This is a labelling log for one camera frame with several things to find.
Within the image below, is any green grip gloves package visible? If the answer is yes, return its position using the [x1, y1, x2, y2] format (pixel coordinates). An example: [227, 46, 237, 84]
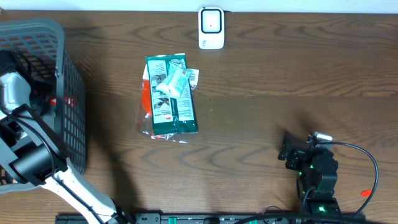
[146, 54, 198, 135]

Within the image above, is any mint green wipes pack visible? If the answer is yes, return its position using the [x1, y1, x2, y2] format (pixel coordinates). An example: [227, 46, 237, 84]
[155, 62, 194, 99]

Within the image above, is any red dustpan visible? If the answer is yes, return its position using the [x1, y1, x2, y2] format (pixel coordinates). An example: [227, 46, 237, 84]
[135, 65, 198, 144]

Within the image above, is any red snack stick packet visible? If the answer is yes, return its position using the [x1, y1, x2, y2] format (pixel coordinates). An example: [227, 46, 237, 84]
[49, 96, 75, 107]

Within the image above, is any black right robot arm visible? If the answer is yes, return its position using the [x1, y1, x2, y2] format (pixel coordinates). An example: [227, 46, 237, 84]
[278, 132, 341, 215]

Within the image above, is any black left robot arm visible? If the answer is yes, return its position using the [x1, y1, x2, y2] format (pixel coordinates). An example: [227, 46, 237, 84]
[1, 50, 135, 223]

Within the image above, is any white barcode scanner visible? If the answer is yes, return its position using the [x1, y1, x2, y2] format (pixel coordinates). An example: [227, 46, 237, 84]
[198, 7, 225, 50]

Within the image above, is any red sticker on table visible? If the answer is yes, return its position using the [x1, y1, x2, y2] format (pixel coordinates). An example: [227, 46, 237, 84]
[361, 190, 373, 197]

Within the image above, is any grey plastic basket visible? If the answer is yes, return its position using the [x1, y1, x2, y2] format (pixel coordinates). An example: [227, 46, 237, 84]
[1, 19, 87, 194]

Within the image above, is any black right camera cable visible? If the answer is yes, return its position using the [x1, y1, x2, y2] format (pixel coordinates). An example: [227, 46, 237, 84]
[317, 141, 379, 220]

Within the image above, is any black camera cable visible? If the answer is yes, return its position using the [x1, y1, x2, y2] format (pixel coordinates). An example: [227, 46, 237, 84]
[0, 107, 106, 224]
[317, 141, 379, 220]

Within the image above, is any black mounting rail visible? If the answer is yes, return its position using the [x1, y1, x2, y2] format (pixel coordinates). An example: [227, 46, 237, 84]
[55, 212, 368, 224]

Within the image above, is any black left camera cable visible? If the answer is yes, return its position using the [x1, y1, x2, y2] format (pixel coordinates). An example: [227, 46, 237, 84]
[0, 107, 106, 224]

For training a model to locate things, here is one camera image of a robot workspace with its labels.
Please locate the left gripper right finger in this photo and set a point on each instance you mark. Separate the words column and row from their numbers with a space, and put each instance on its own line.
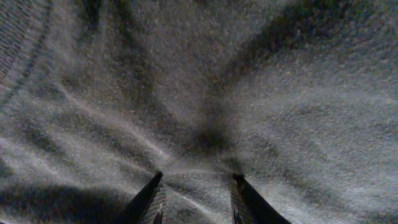
column 249, row 207

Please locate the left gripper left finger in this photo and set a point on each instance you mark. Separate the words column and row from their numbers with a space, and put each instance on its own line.
column 146, row 202

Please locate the dark green t-shirt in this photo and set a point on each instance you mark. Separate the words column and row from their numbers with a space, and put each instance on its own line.
column 97, row 97

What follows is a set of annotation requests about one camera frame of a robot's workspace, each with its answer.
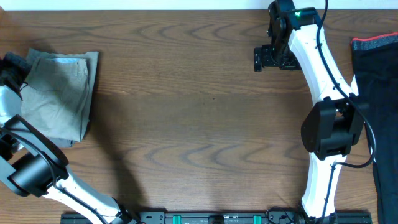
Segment folded grey trousers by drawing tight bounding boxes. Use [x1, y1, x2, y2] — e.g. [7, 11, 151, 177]
[26, 48, 75, 147]

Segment left black camera cable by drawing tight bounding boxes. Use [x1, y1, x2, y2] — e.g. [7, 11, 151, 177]
[0, 127, 106, 224]

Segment light khaki shorts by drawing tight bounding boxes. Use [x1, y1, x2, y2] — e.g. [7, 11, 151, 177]
[21, 52, 99, 143]

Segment black camera cable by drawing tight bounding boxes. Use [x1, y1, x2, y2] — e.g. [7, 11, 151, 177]
[0, 127, 106, 224]
[315, 0, 377, 224]

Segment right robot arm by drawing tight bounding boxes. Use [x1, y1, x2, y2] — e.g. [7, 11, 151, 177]
[254, 0, 372, 223]

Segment black garment with red waistband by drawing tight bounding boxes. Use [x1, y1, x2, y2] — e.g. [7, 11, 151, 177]
[351, 32, 397, 223]

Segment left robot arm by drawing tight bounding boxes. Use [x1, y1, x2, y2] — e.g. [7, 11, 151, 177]
[1, 52, 141, 223]

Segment right black camera cable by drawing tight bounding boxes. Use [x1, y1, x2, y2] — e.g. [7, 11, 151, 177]
[315, 0, 377, 224]

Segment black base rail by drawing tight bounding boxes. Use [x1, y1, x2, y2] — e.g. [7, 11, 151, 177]
[60, 210, 373, 224]

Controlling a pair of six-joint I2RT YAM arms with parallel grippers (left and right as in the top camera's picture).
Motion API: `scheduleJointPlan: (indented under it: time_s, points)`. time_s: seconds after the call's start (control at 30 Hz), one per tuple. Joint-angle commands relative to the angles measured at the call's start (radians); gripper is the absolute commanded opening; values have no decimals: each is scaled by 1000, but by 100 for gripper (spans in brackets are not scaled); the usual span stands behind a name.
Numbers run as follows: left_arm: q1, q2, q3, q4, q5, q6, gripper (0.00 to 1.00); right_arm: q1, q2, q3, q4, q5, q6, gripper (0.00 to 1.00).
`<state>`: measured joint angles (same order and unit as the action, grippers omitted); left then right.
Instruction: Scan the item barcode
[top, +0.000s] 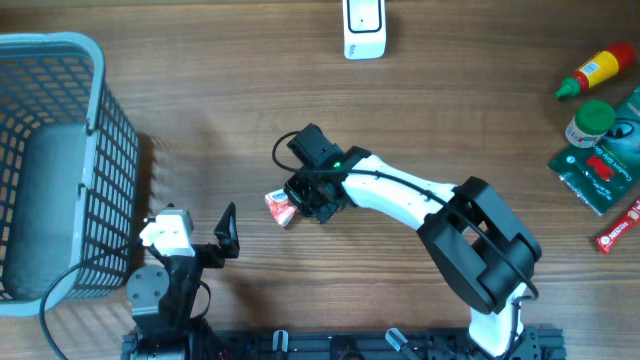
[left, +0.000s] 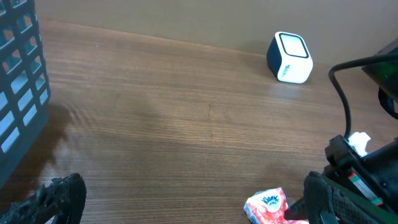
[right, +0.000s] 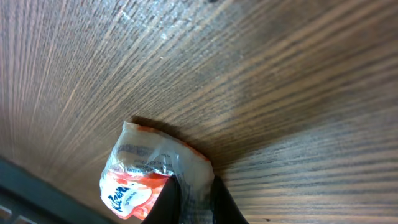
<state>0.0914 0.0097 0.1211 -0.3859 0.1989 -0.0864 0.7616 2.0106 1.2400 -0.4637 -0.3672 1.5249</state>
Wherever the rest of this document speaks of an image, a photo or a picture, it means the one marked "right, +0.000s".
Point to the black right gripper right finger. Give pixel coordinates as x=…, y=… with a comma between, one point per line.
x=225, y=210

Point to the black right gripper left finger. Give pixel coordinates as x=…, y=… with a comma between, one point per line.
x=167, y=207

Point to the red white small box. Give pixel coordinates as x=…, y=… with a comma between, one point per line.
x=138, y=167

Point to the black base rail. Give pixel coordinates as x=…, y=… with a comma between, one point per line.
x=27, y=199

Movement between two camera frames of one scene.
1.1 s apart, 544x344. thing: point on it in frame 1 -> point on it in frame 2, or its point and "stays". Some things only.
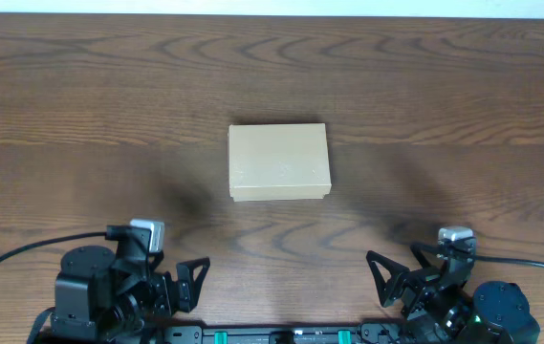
──────────────────────────────
* Problem details *
Repeat the data exactly as given. Keep every picture out of the copy.

* Output of the task *
This is a labelling log for one camera frame with several things to find.
Within the image below, is any green grip gloves package visible? If the answer is yes, return its position using the [x1, y1, x2, y2] format (pixel coordinates). An example: [227, 46, 237, 84]
[146, 54, 198, 135]

Within the image above, is any mint green wipes pack visible? If the answer is yes, return its position using the [x1, y1, x2, y2] format (pixel coordinates). An example: [227, 46, 237, 84]
[155, 62, 194, 99]

Within the image above, is any red dustpan visible? If the answer is yes, return its position using the [x1, y1, x2, y2] format (pixel coordinates). An example: [227, 46, 237, 84]
[135, 65, 198, 144]

Within the image above, is any red snack stick packet visible? If the answer is yes, return its position using the [x1, y1, x2, y2] format (pixel coordinates). An example: [227, 46, 237, 84]
[49, 96, 75, 107]

Within the image above, is any black right robot arm visible? If the answer is yes, return its position using the [x1, y1, x2, y2] format (pixel coordinates). An example: [227, 46, 237, 84]
[278, 132, 341, 215]

Within the image above, is any black left robot arm visible? If the answer is yes, return its position using the [x1, y1, x2, y2] format (pixel coordinates). An example: [227, 46, 237, 84]
[1, 50, 135, 223]

Within the image above, is any white barcode scanner visible? If the answer is yes, return its position using the [x1, y1, x2, y2] format (pixel coordinates). An example: [227, 46, 237, 84]
[198, 7, 225, 50]

Within the image above, is any red sticker on table visible? If the answer is yes, return its position using the [x1, y1, x2, y2] format (pixel coordinates). An example: [227, 46, 237, 84]
[361, 190, 373, 197]

Within the image above, is any grey plastic basket visible? If the answer is yes, return its position using the [x1, y1, x2, y2] format (pixel coordinates). An example: [227, 46, 237, 84]
[1, 19, 87, 194]

Within the image above, is any black right camera cable visible? If the answer is yes, return its position using the [x1, y1, x2, y2] format (pixel coordinates). An example: [227, 46, 237, 84]
[317, 141, 379, 220]

Within the image above, is any black camera cable visible? If the answer is yes, return its position using the [x1, y1, x2, y2] format (pixel coordinates). An example: [227, 46, 237, 84]
[0, 107, 106, 224]
[317, 141, 379, 220]

Within the image above, is any black mounting rail visible? If the answer is yes, return its position using the [x1, y1, x2, y2] format (pixel coordinates). An example: [227, 46, 237, 84]
[55, 212, 368, 224]

Within the image above, is any black left camera cable visible? If the answer is yes, return its position using the [x1, y1, x2, y2] format (pixel coordinates). An example: [227, 46, 237, 84]
[0, 107, 106, 224]

For training a model to locate things, here is one camera image of a robot workspace with its labels.
Please locate the left gripper right finger in this photo and set a point on each instance you mark. Separate the words column and row from their numbers with a space, and put each instance on its own line.
column 249, row 207

Please locate the left gripper left finger in this photo and set a point on each instance you mark. Separate the words column and row from their numbers with a space, and put each instance on its own line.
column 146, row 202

Please locate the dark green t-shirt in this photo and set a point on each instance you mark. Separate the words column and row from their numbers with a space, and put each instance on its own line.
column 97, row 97

What follows is a set of annotation requests about one camera frame of a robot's workspace, each with its answer.
Segment folded grey trousers by drawing tight bounding boxes. Use [x1, y1, x2, y2] — e.g. [7, 11, 151, 177]
[26, 48, 75, 147]

Segment left black camera cable by drawing tight bounding boxes. Use [x1, y1, x2, y2] — e.g. [7, 11, 151, 177]
[0, 127, 106, 224]

Segment light khaki shorts by drawing tight bounding boxes. Use [x1, y1, x2, y2] — e.g. [7, 11, 151, 177]
[21, 52, 99, 143]

Segment black camera cable by drawing tight bounding boxes. Use [x1, y1, x2, y2] — e.g. [7, 11, 151, 177]
[0, 127, 106, 224]
[315, 0, 377, 224]

Segment right robot arm by drawing tight bounding boxes. Use [x1, y1, x2, y2] — e.g. [7, 11, 151, 177]
[254, 0, 372, 223]

Segment black garment with red waistband by drawing tight bounding boxes. Use [x1, y1, x2, y2] — e.g. [7, 11, 151, 177]
[351, 32, 397, 223]

Segment left robot arm by drawing tight bounding boxes. Use [x1, y1, x2, y2] — e.g. [7, 11, 151, 177]
[1, 52, 141, 223]

Segment right black camera cable by drawing tight bounding boxes. Use [x1, y1, x2, y2] — e.g. [7, 11, 151, 177]
[315, 0, 377, 224]

Segment black base rail by drawing tight bounding boxes. Use [x1, y1, x2, y2] — e.g. [7, 11, 151, 177]
[60, 210, 373, 224]

Controlling a pair of six-joint I2RT YAM arms with parallel grippers (left and right as in the top camera's picture).
Motion API: `scheduleJointPlan: (indented under it: time_s, points)`. time_s: seconds after the call's start (control at 30 Hz), one per tuple. Joint-angle commands relative to the angles measured at the call's start (radians); gripper is the absolute commanded opening; values have no decimals: each is scaled by 1000, but by 100 for gripper (spans in brackets are not scaled); the usual span stands behind a name.
Numbers run as follows: left_arm: q1, q2, q3, q4, q5, q6, gripper (0.00 to 1.00); right_arm: q1, q2, q3, q4, q5, q6, gripper (0.00 to 1.00).
`<state>`: measured joint angles (same order and unit as the action, grippers omitted); left then right.
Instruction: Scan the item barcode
[top, +0.000s] 
[left, +0.000s] 
[right, +0.000s] 
<state>0.0914 0.0097 0.1211 -0.3859 0.1989 -0.0864 0.7616 2.0106 1.2400 -0.4637 -0.3672 1.5249</state>
Wherever the rest of this document speaks of an image, a photo or a picture, it means the one marked "right, +0.000s".
Point to the black right gripper right finger. Give pixel coordinates as x=…, y=… with a comma between, one point per line.
x=225, y=210

Point to the black right gripper left finger. Give pixel coordinates as x=…, y=… with a comma between, one point per line.
x=167, y=207

Point to the red white small box. Give pixel coordinates as x=…, y=… with a comma between, one point per line.
x=138, y=167

Point to the black base rail. Give pixel coordinates as x=…, y=… with a comma between, one point per line.
x=27, y=199

Movement between two camera frames of one scene.
1.1 s apart, 544x344. thing: point on it in frame 1 -> point on it in frame 2, or its point and "stays". Some things only.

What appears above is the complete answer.